## What you will do
All of the data is to be set down again without any alteration.

## Recorded data

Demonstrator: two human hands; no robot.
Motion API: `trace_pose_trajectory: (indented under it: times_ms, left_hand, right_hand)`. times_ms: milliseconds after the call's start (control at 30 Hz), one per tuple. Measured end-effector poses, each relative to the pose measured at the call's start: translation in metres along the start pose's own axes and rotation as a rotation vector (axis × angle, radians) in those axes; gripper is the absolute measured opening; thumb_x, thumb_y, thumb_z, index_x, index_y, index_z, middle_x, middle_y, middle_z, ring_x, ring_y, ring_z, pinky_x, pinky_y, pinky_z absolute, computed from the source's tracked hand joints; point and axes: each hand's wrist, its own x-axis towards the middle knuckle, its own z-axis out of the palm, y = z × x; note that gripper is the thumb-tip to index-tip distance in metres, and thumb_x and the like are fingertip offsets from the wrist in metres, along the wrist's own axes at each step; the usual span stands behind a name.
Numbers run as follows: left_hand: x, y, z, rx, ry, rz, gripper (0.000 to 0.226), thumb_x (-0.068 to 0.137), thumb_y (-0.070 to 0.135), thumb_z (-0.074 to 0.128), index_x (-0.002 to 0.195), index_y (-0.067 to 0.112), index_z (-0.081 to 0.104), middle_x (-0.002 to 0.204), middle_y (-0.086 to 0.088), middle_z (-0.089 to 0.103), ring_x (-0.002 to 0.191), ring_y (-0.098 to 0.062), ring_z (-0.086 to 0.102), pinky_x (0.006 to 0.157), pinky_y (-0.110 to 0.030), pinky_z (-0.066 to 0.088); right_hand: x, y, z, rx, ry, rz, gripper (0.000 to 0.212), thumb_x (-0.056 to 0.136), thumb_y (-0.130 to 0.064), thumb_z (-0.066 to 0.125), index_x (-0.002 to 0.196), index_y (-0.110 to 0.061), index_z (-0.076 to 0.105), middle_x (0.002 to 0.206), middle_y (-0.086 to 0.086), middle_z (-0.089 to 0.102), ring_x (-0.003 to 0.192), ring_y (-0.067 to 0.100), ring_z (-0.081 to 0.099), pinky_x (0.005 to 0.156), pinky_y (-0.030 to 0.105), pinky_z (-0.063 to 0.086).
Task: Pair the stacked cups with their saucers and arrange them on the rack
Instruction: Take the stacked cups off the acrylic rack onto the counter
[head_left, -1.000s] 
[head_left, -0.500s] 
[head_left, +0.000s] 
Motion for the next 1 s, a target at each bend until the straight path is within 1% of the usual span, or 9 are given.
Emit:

## Exercise answer
Demonstrator: two human hands; no robot.
Motion API: `trace_pose_trajectory: (indented under it: times_ms, left_hand, right_hand)`. times_ms: milliseconds after the call's start (control at 30 Hz), one per tuple. Measured end-effector poses, each relative to the pose measured at the call's start: translation in metres along the start pose's own axes and rotation as a rotation vector (axis × angle, radians) in those axes; gripper is the absolute measured opening; thumb_x, thumb_y, thumb_z, index_x, index_y, index_z, middle_x, middle_y, middle_z, ring_x, ring_y, ring_z, pinky_x, pinky_y, pinky_z absolute, computed from the source's tracked hand joints; point and axes: each hand's wrist, its own x-axis towards the middle knuckle, its own z-axis out of the palm, y = z × x; note that gripper is the thumb-tip to index-tip distance in metres, and thumb_x and the like are fingertip offsets from the wrist in metres, along the wrist's own axes at each step; the usual span stands behind a name.
Numbers run as follows: left_hand: x, y, z, rx, ry, rz, gripper (0.000 to 0.226), thumb_x (-0.068 to 0.137), thumb_y (-0.070 to 0.135), thumb_z (-0.074 to 0.128), index_x (-0.002 to 0.195), index_y (-0.067 to 0.112), index_z (-0.081 to 0.104), middle_x (-0.002 to 0.204), middle_y (-0.086 to 0.088), middle_z (-0.089 to 0.103), ring_x (-0.002 to 0.191), ring_y (-0.098 to 0.062), ring_z (-0.086 to 0.102), pinky_x (0.006 to 0.157), pinky_y (-0.110 to 0.030), pinky_z (-0.066 to 0.088); right_hand: x, y, z, rx, ry, rz, gripper (0.000 to 0.212), thumb_x (-0.056 to 0.136), thumb_y (-0.130 to 0.064), thumb_z (-0.066 to 0.125), index_x (-0.002 to 0.196), index_y (-0.110 to 0.061), index_z (-0.076 to 0.105), middle_x (0.002 to 0.206), middle_y (-0.086 to 0.086), middle_z (-0.089 to 0.102), ring_x (-0.003 to 0.192), ring_y (-0.067 to 0.100), ring_z (-0.081 to 0.099), pinky_x (0.005 to 0.156), pinky_y (-0.030 to 0.105), pinky_z (-0.063 to 0.086).
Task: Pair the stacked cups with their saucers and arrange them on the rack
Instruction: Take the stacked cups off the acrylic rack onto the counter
[head_left, -1.000s] 
[head_left, -0.500s] 
[head_left, +0.000s] 
Motion for the next 1 s, a target at each bend until the straight path is within 1% of the usual span, or 9 are given.
Emit:

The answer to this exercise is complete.